Exercise brief:
I'd like an exact copy of only the lines from the start of the listing below through the line that holds "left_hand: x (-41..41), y". Please keep the pictures out.

Supplied material:
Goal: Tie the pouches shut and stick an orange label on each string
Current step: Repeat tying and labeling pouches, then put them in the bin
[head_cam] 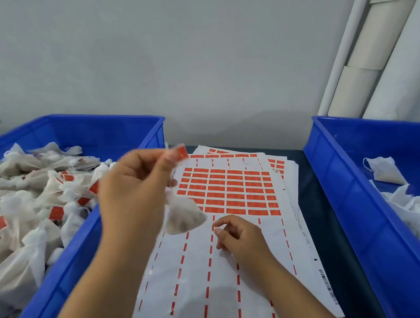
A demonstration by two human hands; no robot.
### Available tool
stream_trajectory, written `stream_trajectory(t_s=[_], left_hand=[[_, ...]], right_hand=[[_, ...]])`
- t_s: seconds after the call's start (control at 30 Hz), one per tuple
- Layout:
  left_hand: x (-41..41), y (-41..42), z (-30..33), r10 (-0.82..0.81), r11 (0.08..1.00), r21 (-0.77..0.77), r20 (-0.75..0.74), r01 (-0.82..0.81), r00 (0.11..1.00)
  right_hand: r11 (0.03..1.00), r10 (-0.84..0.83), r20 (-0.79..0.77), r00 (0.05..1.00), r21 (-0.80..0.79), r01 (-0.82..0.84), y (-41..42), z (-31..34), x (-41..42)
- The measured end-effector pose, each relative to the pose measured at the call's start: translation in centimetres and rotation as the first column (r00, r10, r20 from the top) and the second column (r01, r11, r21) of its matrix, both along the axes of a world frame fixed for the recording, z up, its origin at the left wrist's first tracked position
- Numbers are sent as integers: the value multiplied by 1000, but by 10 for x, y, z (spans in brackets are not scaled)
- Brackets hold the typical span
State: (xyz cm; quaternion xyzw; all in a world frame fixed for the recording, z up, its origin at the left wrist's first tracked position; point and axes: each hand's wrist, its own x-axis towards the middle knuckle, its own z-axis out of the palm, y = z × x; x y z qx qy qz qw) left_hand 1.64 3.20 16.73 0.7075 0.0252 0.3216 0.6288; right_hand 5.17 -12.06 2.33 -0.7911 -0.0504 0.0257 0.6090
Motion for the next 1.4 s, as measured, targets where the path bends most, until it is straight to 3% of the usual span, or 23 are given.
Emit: stream_trajectory(t_s=[0.1, 0.17, 0.33, 0.57, 0.63, 0.7, 0.8, 0.9, 1.07, 1.17, 1.27, 1.4], left_hand=[[-14, 29, 30, 14, 999, -46, 162, -7, 987], [-16, 55, 44, 35, 999, -30, 192, -29, 981], [-18, 124, 67, 134, 969, 195, 118, -155, 984], [-29, 152, 52, 192, 978, 66, 54, -196, 980], [-23, 159, 47, 263, 958, 128, -40, -257, 964], [-15, 161, 40, 361, 883, 371, -150, -285, 921], [-5, 155, 34, 443, 723, 670, -266, -166, 856], [1, 148, 31, 467, 649, 756, -306, -86, 830], [1, 121, 33, 372, 671, 740, -290, -39, 882], [-6, 94, 33, 297, 695, 718, -252, -28, 921], [-5, 55, 22, 144, 740, 664, -310, 105, 940], [8, 0, -18, 26, 652, 664, -501, 366, 865]], right_hand=[[999, -1, 17, 1000, -50, 2, -1, 2, -1], [996, 8, 27, 1000, -90, -6, 0, 3, -2], [988, 30, 47, 998, -154, -23, 1, 5, -4], [937, 56, 80, 995, -347, -25, 5, 4, -6], [854, 108, 154, 982, -521, -12, 8, 2, -7], [737, 193, 229, 954, -676, 13, 11, 0, -8], [623, 271, 287, 919, -780, 59, 14, 1, -11], [524, 330, 292, 898, -847, 83, 17, 6, -16], [357, 372, 131, 919, -934, -12, 29, 35, -35], [428, 331, 173, 928, -904, 16, 17, 71, -54], [556, 232, 288, 929, -823, 116, -8, 114, -73], [577, 110, 335, 936, -788, 214, -58, 168, -80]])
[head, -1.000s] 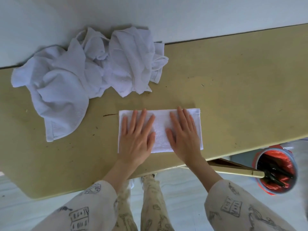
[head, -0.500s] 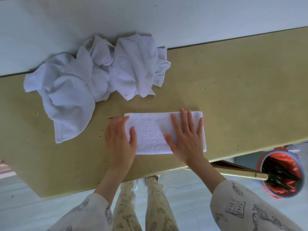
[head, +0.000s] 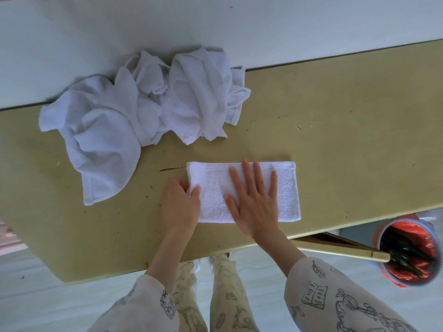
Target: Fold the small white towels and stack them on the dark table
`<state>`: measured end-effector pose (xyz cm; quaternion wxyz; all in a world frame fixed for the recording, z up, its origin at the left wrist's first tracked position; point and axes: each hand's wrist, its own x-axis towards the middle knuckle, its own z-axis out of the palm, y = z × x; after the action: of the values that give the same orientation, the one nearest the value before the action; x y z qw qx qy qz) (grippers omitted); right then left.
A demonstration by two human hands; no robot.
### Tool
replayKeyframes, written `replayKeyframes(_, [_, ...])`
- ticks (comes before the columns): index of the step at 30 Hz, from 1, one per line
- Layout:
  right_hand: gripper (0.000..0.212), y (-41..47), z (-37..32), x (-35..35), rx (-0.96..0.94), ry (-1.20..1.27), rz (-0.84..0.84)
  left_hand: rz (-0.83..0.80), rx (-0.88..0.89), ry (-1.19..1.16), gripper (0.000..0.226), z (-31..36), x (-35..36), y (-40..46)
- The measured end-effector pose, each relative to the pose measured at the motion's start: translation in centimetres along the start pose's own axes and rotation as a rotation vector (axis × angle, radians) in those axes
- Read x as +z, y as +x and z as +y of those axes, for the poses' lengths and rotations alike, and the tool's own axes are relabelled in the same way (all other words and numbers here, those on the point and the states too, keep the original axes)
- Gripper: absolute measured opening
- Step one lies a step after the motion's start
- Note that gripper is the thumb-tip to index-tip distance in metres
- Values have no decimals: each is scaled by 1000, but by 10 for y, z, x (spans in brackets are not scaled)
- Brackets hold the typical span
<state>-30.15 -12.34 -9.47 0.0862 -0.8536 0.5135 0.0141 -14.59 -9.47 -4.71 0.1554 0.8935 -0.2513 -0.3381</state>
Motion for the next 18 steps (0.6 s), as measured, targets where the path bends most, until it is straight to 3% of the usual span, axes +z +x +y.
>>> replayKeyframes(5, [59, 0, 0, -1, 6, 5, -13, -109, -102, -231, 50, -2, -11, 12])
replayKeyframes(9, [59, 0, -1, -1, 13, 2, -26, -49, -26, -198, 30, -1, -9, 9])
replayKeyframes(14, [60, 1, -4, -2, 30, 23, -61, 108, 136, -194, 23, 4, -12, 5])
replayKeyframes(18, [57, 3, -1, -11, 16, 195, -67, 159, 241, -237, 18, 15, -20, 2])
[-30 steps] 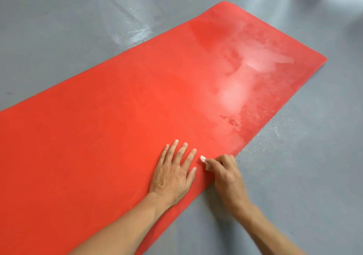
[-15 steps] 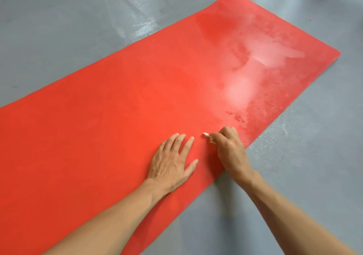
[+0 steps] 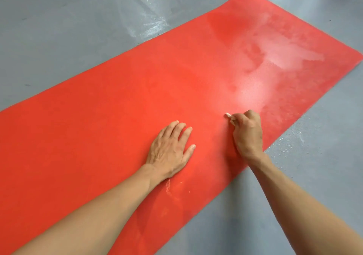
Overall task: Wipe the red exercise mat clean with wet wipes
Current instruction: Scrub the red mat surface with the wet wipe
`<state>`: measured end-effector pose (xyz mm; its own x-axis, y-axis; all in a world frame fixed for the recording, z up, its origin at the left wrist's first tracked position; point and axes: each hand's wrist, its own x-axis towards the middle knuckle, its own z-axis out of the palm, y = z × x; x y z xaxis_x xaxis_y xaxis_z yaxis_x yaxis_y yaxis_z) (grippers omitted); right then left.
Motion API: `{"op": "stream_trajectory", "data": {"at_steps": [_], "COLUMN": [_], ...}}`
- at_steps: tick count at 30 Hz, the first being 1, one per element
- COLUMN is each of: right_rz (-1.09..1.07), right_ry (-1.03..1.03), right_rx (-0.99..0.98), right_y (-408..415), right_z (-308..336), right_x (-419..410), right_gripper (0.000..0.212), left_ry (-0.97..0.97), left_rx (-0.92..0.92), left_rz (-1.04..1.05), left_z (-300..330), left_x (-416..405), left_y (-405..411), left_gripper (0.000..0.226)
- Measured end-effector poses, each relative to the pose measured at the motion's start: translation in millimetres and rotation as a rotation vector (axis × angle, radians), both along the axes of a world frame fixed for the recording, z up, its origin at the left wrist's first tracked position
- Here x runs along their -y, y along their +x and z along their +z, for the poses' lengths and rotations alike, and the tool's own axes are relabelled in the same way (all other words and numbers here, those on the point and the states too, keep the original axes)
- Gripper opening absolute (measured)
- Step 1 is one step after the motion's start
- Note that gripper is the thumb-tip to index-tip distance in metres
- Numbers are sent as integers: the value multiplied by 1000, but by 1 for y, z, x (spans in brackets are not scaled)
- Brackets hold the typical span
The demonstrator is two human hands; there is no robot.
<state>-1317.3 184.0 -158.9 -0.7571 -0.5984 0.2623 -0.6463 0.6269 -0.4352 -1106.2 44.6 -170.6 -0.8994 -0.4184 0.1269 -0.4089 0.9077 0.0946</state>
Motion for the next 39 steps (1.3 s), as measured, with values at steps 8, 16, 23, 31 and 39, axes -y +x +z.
{"op": "stream_trajectory", "data": {"at_steps": [8,16,23,31,39], "right_rz": [433,-74,497,693,996], "right_ry": [-59,-56,-75,-40,72], "right_rx": [4,53,114,199,270], "right_y": [86,25,58,69,132], "right_z": [0,-3,5,5,15], "right_x": [25,64,90,71,20], "right_gripper": [10,16,13,24,19], "left_ry": [58,78,166,94,383], "left_rx": [18,45,35,270,477], "left_rz": [120,133,86,362,580], "left_z": [-12,-9,-4,21,50], "left_x": [29,28,36,-6,-56], "left_y": [-4,-4,3,71,124], "left_gripper": [68,65,69,69,80]}}
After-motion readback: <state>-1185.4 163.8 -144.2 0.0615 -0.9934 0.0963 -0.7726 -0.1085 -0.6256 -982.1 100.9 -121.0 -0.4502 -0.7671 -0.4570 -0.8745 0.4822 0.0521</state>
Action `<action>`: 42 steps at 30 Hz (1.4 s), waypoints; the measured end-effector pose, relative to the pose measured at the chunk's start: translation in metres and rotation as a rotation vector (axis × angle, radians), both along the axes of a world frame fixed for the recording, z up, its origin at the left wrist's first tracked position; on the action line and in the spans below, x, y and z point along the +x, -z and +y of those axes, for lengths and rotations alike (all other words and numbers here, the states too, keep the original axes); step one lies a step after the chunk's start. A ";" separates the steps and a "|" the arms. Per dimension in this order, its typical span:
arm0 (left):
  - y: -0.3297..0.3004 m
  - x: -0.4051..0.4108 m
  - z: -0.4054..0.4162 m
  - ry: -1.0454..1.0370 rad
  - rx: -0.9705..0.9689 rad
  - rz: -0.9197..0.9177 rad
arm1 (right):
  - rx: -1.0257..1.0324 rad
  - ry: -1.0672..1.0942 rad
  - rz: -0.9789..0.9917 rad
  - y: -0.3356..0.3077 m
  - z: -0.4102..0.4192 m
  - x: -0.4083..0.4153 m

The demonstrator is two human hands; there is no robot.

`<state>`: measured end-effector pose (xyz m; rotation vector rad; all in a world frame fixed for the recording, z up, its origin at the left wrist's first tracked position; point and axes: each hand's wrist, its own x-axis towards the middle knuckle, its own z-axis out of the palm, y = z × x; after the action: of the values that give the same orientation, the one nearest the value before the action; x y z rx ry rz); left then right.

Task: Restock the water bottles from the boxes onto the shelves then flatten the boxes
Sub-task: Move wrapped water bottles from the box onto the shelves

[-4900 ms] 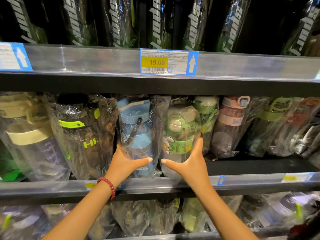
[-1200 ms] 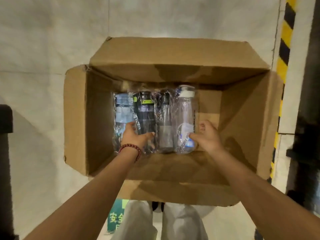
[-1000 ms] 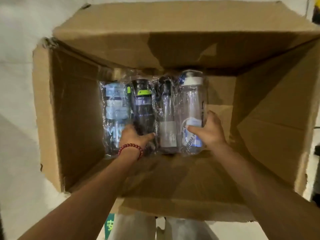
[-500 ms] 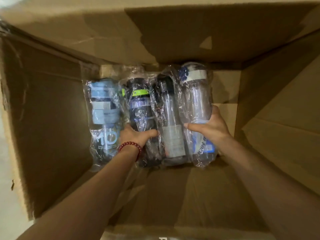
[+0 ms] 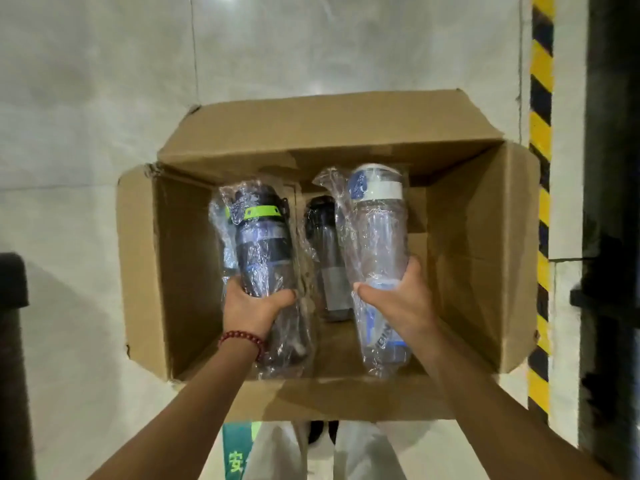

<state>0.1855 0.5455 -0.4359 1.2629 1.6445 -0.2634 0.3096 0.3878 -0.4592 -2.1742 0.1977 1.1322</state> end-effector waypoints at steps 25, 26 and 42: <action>-0.522 0.099 -0.011 0.430 0.353 -0.676 | 0.552 0.459 -0.378 -0.537 -0.047 0.055; -0.536 0.097 -0.016 0.459 0.367 -0.696 | 0.551 0.470 -0.404 -0.553 -0.054 0.052; -0.633 0.048 -0.061 0.748 0.105 -0.999 | 0.556 0.861 -0.711 -0.655 -0.137 -0.059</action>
<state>0.2338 0.4847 0.1973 1.6678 0.3146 0.0313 0.2508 0.2508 0.1956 -1.5730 0.3874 -0.0901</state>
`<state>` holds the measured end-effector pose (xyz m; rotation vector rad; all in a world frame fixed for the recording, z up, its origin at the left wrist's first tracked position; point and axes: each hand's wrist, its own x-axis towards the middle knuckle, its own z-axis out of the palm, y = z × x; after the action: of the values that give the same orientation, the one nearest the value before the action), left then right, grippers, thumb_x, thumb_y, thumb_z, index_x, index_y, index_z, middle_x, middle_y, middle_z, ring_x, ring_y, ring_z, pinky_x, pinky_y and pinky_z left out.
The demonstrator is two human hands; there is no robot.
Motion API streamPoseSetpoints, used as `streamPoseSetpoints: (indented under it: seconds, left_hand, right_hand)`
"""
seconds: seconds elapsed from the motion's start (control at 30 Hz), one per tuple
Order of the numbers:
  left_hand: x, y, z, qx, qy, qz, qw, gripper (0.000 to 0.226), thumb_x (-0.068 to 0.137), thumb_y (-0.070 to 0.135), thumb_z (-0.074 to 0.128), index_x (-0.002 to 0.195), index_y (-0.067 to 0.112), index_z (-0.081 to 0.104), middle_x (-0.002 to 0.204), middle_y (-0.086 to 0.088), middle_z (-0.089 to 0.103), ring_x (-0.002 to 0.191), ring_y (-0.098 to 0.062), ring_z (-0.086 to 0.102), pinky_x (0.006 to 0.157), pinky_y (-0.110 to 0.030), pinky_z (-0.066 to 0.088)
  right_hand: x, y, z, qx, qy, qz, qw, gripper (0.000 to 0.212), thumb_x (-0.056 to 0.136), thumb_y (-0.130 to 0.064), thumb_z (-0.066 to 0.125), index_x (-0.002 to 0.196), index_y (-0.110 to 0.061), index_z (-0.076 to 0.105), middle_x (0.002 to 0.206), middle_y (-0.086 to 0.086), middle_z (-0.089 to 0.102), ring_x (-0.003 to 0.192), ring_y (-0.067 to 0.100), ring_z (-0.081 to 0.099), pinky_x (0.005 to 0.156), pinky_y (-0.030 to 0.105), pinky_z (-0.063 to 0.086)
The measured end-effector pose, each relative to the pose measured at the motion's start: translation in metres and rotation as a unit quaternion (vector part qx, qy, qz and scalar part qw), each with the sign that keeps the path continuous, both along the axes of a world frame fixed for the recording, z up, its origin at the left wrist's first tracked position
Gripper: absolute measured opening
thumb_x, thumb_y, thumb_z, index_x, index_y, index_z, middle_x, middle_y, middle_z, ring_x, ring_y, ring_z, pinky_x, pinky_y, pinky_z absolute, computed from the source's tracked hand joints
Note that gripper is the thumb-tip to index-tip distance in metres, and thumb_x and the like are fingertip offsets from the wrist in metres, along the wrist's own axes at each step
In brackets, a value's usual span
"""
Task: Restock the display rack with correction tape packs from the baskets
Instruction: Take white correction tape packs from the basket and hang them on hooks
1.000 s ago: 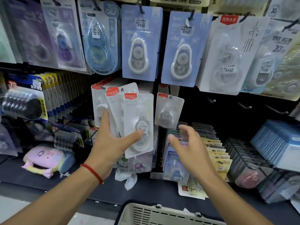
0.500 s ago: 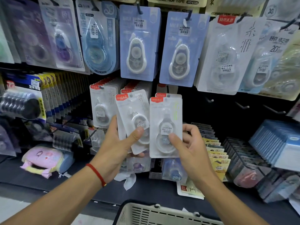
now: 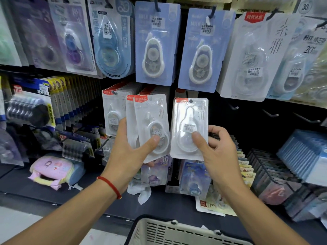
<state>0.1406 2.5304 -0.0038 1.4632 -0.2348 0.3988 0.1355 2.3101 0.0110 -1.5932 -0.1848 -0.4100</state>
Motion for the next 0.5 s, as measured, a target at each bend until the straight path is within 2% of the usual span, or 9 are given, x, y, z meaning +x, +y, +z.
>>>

Answer section:
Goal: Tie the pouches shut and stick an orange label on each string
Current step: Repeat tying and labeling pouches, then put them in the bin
[head_cam] 
A demonstration by two human hands; no robot.
### Available tool
stream_trajectory, written `stream_trajectory(t_s=[_], left_hand=[[_, ...]], right_hand=[[_, ...]])`
- t_s: seconds after the call's start (control at 30 Hz), one per tuple
- Layout:
  left_hand: x (-41..41), y (-41..42), z (-30..33), r10 (-0.82..0.81), r11 (0.08..1.00), r21 (-0.77..0.77), r20 (-0.75..0.74), r01 (-0.82..0.81), r00 (0.11..1.00)

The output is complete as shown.